**Task prompt**
The pictures are to be left out when the listing below is reproduced word for word.

++++++++

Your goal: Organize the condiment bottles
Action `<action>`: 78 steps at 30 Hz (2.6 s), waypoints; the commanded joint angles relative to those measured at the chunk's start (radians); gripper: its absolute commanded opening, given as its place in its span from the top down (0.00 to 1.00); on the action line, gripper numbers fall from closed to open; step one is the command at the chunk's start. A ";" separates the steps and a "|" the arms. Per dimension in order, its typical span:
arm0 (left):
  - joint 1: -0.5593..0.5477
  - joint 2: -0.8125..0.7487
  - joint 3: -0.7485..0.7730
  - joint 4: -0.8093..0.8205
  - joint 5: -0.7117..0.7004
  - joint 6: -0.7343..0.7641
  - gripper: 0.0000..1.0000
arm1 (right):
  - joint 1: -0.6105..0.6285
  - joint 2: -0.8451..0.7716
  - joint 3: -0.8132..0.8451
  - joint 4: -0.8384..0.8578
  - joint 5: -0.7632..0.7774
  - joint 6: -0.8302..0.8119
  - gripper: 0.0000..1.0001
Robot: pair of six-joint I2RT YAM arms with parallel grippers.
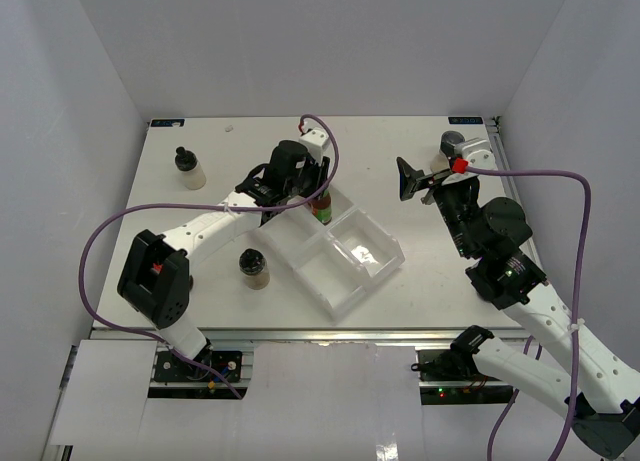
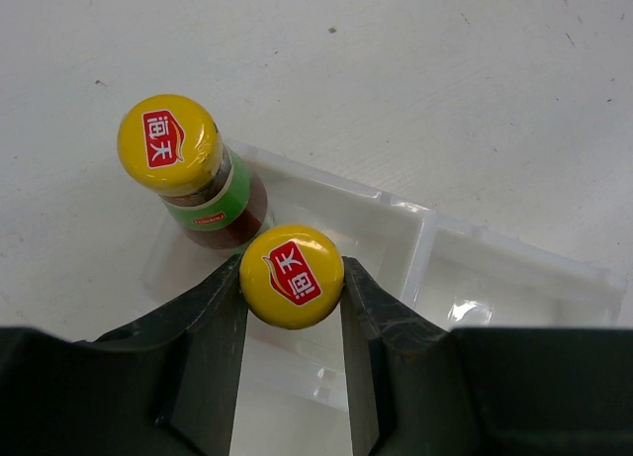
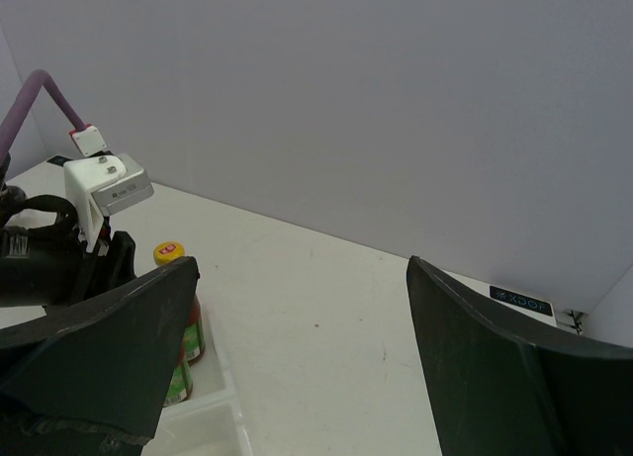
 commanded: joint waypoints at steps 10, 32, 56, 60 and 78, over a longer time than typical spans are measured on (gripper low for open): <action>-0.015 -0.060 -0.003 0.045 -0.015 -0.008 0.30 | 0.000 -0.017 -0.004 0.059 0.020 -0.019 0.08; 0.013 -0.099 0.297 -0.327 -0.409 -0.116 0.02 | -0.001 -0.037 0.022 0.028 0.015 -0.010 0.08; 0.736 0.263 0.511 -0.431 -0.191 -0.263 0.02 | 0.000 -0.047 -0.009 0.059 -0.013 -0.005 0.08; 0.747 0.313 0.506 -0.424 -0.175 -0.266 0.03 | -0.001 -0.044 -0.013 0.063 -0.006 -0.015 0.08; 0.763 0.437 0.465 -0.399 -0.139 -0.265 0.09 | 0.000 -0.036 -0.030 0.086 0.010 -0.028 0.09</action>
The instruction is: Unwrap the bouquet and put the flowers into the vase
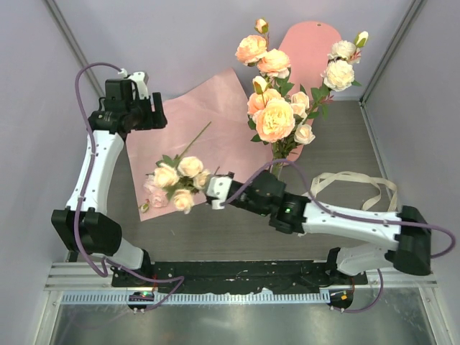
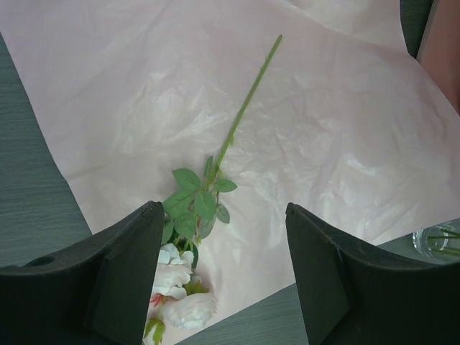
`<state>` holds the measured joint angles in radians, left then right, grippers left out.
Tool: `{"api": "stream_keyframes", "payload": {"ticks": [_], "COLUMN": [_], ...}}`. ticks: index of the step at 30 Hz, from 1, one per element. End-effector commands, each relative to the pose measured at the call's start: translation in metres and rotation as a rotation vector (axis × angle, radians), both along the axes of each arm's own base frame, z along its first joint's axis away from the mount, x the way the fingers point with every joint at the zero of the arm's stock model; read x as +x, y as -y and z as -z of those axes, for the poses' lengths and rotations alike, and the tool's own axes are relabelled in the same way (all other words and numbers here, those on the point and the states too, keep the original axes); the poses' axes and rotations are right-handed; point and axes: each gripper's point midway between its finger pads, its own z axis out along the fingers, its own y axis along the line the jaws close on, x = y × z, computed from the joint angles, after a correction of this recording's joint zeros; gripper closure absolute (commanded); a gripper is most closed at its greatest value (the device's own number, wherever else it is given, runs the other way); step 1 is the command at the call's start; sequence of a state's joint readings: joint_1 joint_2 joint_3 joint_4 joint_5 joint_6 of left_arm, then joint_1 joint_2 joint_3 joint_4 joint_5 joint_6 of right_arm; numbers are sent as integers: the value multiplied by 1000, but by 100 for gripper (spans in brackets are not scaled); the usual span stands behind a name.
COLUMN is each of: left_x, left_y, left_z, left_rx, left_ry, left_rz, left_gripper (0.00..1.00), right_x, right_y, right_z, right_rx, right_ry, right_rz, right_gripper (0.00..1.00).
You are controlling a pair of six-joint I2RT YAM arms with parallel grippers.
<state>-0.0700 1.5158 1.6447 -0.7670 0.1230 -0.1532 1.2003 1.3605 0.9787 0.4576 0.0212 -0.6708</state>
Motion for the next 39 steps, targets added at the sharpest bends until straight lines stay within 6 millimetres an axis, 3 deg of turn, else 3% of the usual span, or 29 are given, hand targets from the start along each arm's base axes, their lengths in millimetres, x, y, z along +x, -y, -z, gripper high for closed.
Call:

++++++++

**Answer section**
Your goal: Organize the condiment bottles
Action `<action>`: 78 steps at 30 Hz (2.6 s), waypoints; the commanded joint angles relative to those measured at the chunk's start (radians); gripper: its absolute commanded opening, given as its place in its span from the top down (0.00 to 1.00); on the action line, gripper numbers fall from closed to open; step one is the command at the chunk's start. A ";" separates the steps and a "|" the arms. Per dimension in order, its typical span:
arm0 (left):
  - joint 1: -0.5593..0.5477
  - joint 2: -0.8125..0.7487
  - joint 3: -0.7485..0.7730
  - joint 4: -0.8093..0.8205
  - joint 5: -0.7117..0.7004
  - joint 6: -0.7343..0.7641
  - gripper: 0.0000..1.0000
arm1 (right):
  - joint 1: -0.6105..0.6285
  - joint 2: -0.8451..0.7716
  - joint 3: -0.8132..0.8451
  - joint 4: -0.8384..0.8578
  - joint 5: -0.7632..0.7774
  - joint 6: -0.8302..0.8119
  - gripper: 0.0000..1.0001
Robot: pair of six-joint I2RT YAM arms with parallel grippers.
 commanded: joint waypoints at steps 10, 32, 56, 60 and 78, over a longer time than typical spans are measured on (gripper low for open): <action>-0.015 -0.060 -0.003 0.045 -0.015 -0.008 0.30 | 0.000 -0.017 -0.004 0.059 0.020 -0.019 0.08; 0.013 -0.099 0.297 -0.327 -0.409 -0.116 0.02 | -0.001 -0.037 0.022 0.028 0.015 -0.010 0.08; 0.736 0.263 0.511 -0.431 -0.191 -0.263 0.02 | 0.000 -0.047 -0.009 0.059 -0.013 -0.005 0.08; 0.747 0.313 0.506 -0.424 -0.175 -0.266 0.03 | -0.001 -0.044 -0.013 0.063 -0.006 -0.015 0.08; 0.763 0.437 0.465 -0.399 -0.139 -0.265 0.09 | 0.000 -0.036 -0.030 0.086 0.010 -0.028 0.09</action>
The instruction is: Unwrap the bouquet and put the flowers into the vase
`<state>` holds the measured joint angles in radians, left then right, grippers left out.
Tool: `{"api": "stream_keyframes", "payload": {"ticks": [_], "COLUMN": [_], ...}}`. ticks: index of the step at 30 Hz, from 1, one per element. End-effector commands, each relative to the pose measured at the call's start: translation in metres and rotation as a rotation vector (axis × angle, radians), both along the axes of each arm's own base frame, z along its first joint's axis away from the mount, x the way the fingers point with every joint at the zero of the arm's stock model; read x as +x, y as -y and z as -z of those axes, for the poses' lengths and rotations alike, and the tool's own axes are relabelled in the same way (all other words and numbers here, those on the point and the states too, keep the original axes); the poses' axes and rotations are right-handed; point and axes: each gripper's point midway between its finger pads, its own z axis out along the fingers, its own y axis along the line the jaws close on, x = y × z, computed from the joint angles, after a correction of this recording's joint zeros; gripper closure absolute (commanded); a gripper is most closed at its greatest value (the device's own number, wherever else it is given, runs the other way); step 1 is the command at the call's start; sequence of a state's joint readings: joint_1 joint_2 joint_3 joint_4 joint_5 joint_6 of left_arm, then joint_1 joint_2 joint_3 joint_4 joint_5 joint_6 of right_arm; numbers are sent as integers: the value multiplied by 1000, but by 100 for gripper (spans in brackets are not scaled); the usual span stands behind a name.
COLUMN is each of: left_x, left_y, left_z, left_rx, left_ry, left_rz, left_gripper (0.00..1.00), right_x, right_y, right_z, right_rx, right_ry, right_rz, right_gripper (0.00..1.00).
You are controlling a pair of six-joint I2RT YAM arms with parallel grippers.
<state>-0.0700 1.5158 1.6447 -0.7670 0.1230 -0.1532 1.2003 1.3605 0.9787 0.4576 0.0212 -0.6708</state>
Motion for the next 39 steps, targets added at the sharpest bends until straight lines stay within 6 millimetres an axis, 3 deg of turn, else 3% of the usual span, or 29 are given, hand targets from the start along each arm's base axes, their lengths in millimetres, x, y, z along +x, -y, -z, gripper high for closed.
Call:

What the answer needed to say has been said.